[About this task]
Tell how many lines contain the string "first" in the material underneath; the reply is that number and no more.

[Working data]
%%

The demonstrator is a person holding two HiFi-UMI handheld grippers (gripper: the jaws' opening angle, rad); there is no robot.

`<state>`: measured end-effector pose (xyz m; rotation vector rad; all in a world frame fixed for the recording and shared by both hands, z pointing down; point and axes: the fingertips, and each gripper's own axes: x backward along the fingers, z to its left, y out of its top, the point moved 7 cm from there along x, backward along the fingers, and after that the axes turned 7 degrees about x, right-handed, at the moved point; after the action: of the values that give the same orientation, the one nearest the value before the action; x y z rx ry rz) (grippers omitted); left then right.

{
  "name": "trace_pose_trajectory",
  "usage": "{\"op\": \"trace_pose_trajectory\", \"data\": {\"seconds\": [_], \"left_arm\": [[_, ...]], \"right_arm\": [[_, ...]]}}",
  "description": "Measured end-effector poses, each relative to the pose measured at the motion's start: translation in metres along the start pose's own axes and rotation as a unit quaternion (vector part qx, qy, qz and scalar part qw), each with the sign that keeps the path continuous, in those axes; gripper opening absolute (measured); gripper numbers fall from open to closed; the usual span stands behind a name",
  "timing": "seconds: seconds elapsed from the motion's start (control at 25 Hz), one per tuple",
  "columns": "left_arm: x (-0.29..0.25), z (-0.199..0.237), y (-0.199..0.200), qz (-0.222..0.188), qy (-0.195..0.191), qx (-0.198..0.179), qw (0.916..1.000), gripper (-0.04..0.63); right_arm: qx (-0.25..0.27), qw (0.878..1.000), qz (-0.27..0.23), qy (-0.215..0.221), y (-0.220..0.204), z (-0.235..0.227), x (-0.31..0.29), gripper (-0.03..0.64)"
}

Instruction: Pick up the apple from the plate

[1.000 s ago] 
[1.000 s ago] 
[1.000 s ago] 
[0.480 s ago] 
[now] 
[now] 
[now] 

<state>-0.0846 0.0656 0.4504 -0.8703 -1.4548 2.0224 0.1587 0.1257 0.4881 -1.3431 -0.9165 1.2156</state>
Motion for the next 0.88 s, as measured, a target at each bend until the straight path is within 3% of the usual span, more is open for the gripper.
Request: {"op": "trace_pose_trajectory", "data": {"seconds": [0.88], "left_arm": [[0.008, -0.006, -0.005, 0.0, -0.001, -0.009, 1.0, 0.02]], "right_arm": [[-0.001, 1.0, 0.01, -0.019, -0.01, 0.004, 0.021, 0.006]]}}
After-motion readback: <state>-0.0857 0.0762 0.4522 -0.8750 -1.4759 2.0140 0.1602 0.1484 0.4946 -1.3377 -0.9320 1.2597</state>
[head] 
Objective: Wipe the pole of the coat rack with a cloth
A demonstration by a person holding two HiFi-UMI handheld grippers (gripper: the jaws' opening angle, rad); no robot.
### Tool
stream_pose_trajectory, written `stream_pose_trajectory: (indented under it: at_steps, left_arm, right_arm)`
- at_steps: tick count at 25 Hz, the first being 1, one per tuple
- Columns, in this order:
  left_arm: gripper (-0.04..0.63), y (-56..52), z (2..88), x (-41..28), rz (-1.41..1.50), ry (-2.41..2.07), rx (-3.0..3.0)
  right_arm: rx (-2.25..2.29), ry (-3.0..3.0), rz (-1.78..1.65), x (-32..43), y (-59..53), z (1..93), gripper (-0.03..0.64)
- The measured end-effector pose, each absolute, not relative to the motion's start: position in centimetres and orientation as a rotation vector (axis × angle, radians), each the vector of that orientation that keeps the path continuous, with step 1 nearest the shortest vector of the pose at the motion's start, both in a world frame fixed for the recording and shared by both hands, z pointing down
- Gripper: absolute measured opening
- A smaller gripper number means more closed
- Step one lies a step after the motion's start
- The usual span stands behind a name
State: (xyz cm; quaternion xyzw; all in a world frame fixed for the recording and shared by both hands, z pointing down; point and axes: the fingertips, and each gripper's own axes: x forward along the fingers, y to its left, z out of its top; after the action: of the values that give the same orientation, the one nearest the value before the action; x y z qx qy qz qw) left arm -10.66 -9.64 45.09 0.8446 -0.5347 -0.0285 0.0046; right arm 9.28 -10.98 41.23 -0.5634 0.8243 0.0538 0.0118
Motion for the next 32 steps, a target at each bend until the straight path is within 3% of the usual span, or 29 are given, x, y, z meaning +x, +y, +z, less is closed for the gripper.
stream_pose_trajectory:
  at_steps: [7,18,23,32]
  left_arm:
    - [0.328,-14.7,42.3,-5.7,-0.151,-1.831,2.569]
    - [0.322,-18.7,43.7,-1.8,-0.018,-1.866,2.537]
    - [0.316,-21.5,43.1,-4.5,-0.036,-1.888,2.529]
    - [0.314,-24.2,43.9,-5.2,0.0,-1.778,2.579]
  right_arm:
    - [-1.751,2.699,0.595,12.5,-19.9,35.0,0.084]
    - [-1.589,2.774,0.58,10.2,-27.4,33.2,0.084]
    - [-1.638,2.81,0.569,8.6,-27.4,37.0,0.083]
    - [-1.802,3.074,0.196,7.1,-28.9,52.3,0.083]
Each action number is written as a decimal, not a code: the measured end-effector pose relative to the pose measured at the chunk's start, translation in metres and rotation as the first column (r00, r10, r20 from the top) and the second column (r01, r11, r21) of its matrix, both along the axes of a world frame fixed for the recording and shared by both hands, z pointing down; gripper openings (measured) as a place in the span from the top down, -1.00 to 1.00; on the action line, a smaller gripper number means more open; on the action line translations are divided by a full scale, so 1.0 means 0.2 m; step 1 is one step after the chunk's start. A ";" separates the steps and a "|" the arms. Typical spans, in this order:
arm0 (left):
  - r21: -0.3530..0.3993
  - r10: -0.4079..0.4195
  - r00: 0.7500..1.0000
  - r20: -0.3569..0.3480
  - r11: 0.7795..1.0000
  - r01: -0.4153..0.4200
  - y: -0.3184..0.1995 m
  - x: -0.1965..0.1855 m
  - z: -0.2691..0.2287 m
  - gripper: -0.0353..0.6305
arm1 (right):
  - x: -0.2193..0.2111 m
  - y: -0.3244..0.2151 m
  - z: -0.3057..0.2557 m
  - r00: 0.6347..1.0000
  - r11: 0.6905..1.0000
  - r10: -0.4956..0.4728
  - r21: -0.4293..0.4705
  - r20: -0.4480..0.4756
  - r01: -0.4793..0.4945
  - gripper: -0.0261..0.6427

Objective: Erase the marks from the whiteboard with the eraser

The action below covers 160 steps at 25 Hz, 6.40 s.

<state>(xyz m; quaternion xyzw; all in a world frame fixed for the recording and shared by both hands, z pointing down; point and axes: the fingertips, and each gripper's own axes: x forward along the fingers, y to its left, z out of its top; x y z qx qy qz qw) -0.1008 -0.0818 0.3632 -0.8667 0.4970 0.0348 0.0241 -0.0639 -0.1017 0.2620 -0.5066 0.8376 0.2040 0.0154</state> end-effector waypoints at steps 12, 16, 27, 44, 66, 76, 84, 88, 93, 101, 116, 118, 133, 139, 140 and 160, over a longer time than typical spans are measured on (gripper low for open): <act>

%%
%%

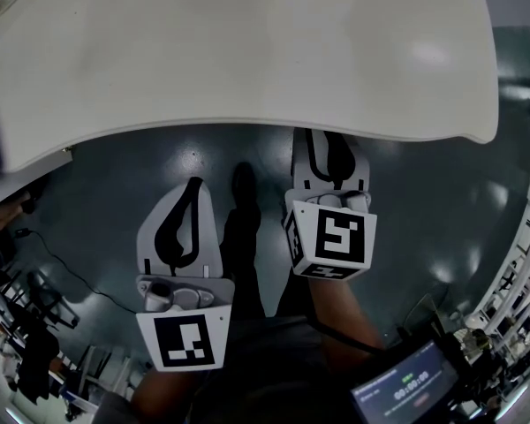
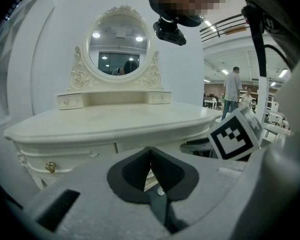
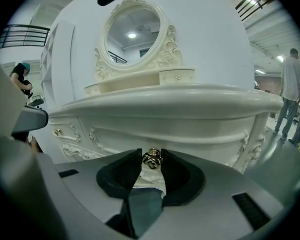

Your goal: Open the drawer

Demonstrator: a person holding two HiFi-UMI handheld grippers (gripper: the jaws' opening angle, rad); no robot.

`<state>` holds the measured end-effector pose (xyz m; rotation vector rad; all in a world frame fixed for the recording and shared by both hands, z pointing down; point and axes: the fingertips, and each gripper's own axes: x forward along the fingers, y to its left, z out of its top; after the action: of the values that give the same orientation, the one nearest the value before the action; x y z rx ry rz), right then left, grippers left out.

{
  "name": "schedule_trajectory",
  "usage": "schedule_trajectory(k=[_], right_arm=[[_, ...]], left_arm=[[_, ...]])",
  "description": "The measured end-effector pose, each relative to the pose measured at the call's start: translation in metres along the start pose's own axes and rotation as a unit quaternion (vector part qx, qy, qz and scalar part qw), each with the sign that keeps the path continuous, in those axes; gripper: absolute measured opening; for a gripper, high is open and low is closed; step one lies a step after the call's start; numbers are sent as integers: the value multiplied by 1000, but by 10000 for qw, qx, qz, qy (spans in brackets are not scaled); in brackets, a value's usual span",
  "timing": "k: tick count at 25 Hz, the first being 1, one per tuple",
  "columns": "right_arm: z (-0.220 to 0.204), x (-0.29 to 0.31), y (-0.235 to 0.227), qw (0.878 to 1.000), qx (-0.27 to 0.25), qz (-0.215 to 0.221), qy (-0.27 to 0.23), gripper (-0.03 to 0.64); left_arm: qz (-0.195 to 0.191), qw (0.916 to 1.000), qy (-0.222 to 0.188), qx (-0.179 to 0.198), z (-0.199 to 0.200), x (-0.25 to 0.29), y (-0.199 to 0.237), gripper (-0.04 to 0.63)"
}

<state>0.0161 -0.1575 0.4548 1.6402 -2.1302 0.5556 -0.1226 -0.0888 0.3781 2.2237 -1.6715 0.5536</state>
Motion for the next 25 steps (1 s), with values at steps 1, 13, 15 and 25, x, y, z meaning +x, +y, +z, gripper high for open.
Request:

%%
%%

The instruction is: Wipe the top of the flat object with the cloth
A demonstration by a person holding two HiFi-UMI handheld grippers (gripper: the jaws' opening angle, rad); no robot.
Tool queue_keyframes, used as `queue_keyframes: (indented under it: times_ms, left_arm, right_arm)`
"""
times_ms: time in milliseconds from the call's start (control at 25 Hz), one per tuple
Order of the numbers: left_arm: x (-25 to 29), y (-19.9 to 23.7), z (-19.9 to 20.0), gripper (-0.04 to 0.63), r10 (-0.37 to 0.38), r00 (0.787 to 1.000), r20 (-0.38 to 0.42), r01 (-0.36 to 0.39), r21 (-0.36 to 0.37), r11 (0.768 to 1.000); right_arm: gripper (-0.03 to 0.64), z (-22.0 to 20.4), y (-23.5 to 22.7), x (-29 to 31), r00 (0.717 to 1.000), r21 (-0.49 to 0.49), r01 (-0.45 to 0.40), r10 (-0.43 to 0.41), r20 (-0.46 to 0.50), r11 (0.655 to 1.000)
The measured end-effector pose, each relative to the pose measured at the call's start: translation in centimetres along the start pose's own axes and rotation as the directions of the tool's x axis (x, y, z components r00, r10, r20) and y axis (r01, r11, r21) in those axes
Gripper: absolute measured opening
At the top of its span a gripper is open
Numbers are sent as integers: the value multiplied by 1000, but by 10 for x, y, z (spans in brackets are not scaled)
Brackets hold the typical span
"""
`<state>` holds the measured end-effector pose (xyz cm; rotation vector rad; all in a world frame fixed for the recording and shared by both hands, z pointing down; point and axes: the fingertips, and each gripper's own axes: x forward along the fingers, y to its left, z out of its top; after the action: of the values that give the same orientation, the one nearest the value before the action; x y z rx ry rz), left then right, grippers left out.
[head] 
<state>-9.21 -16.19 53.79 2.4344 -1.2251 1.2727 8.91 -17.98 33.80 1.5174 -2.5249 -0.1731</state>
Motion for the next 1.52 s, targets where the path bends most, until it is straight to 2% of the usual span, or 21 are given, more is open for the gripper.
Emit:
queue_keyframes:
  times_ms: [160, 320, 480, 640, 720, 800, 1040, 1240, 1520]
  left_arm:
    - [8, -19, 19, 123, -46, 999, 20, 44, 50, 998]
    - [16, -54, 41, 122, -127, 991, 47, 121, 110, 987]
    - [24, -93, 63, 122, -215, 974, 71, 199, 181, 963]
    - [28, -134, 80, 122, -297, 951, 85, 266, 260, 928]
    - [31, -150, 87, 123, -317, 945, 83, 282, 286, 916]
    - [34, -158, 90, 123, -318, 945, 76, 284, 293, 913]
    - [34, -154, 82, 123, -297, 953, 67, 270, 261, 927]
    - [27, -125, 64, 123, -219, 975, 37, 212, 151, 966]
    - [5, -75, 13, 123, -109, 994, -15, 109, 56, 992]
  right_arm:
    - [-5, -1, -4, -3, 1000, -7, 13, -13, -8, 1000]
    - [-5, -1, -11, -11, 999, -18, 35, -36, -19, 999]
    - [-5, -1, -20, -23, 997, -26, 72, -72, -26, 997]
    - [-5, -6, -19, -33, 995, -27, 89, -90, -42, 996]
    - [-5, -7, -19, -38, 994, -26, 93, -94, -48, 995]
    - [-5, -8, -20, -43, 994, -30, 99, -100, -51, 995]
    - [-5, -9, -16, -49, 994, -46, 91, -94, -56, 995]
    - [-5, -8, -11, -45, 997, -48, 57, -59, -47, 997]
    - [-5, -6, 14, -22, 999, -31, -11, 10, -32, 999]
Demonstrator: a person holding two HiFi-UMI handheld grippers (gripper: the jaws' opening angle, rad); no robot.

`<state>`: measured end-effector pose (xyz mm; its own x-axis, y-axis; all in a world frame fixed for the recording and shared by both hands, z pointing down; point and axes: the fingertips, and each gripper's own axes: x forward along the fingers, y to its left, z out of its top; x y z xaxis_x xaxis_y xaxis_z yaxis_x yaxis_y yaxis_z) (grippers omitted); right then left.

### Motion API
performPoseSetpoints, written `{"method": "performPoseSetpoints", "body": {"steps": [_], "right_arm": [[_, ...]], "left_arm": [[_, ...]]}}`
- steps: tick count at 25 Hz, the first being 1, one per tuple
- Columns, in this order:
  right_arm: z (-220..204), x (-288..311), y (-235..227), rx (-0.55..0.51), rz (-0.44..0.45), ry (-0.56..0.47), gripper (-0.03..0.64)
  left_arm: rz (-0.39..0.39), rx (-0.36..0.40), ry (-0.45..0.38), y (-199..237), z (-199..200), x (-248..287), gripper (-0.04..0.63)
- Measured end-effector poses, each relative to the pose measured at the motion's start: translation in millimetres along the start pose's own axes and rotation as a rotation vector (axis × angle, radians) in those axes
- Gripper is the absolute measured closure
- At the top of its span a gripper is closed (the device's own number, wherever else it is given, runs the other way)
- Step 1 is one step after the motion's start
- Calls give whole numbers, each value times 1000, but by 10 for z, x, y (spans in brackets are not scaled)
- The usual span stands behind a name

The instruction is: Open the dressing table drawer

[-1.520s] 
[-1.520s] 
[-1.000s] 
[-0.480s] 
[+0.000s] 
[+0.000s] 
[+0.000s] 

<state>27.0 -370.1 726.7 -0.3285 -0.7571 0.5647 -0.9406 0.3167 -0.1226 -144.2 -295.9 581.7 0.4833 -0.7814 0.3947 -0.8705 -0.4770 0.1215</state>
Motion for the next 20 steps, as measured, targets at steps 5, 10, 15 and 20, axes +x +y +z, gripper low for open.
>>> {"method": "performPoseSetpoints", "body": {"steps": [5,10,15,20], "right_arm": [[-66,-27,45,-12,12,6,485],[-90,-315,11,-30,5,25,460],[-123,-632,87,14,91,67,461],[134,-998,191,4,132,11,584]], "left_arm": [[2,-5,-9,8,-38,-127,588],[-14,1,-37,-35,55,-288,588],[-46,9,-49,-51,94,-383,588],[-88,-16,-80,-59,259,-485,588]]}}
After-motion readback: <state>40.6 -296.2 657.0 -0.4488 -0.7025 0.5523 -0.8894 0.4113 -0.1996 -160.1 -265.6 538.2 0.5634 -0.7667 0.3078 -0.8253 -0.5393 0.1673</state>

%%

[Solution for this problem]
4